Ao me deparar novamente com um certo tipo de felicidade decidi que queria vivê-la. E quem vive não tem muito tempo para dor, para ruminar pensamentos, mergulhar em sentimentos tão profundos em que se fica quase incapaz de voltar a rotina perturbadora, ao cotidiano insosso. Muitos dizem que as palavras vem do coração e formam músicas, poemas, frases lindas de se ler. Mas completo: elas vêm de um coração dolorido, que deseja arrancar tudo que faz mal. Por isso as palavras saem. É uma tentativa desesperada de voltar a viver, de limpá-lo por completo para recomeçar.

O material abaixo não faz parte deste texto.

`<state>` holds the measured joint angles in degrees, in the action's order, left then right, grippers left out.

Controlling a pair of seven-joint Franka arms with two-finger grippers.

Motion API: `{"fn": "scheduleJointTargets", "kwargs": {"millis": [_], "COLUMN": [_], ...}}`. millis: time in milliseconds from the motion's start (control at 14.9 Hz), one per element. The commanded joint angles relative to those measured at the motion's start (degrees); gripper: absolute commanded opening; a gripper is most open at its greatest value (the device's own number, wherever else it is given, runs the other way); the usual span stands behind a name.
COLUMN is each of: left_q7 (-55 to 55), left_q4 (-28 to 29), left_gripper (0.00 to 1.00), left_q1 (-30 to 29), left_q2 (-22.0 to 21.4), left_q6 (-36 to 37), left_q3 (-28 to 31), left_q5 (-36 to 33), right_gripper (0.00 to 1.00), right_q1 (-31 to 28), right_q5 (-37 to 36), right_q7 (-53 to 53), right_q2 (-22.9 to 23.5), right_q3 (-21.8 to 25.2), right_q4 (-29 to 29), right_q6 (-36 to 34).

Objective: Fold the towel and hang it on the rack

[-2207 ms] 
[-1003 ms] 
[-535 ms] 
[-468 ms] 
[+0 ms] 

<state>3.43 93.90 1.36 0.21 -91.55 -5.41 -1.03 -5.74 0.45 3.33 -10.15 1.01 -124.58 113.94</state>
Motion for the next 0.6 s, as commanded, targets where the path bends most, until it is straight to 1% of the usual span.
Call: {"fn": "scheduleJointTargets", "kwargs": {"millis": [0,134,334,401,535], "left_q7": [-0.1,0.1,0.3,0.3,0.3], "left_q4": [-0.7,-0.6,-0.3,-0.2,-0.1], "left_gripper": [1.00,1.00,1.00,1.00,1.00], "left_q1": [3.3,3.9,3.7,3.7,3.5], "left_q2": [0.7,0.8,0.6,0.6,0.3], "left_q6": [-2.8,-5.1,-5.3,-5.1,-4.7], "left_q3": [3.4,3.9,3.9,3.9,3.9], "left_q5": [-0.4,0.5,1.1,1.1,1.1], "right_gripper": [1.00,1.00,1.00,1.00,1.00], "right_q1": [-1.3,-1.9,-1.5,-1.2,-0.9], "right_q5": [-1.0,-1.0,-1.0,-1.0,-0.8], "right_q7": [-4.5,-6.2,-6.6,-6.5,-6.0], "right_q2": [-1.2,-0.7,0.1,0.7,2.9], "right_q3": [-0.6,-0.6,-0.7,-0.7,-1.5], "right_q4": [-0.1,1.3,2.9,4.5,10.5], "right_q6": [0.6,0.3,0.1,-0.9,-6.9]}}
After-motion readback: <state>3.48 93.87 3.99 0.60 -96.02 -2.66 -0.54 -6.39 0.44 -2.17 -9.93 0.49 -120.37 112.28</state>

Após quase três semanas de esquecimento, me pus a pensar novamente. Mas nenhuma dor mais me consome. Saudades ainda tenho, mas ela não dilacera mais meu coração e entorpece os meus sentidos. Uma saudade boa, de boas horas vividas, de bons papos e risadas. E como lembro das risadas, nada comparado ao vivido nos últimos meses. E nada mais que valha a pena lembrar. Deixo as boas lembranças na memória e bons sentimentos para um recomeço.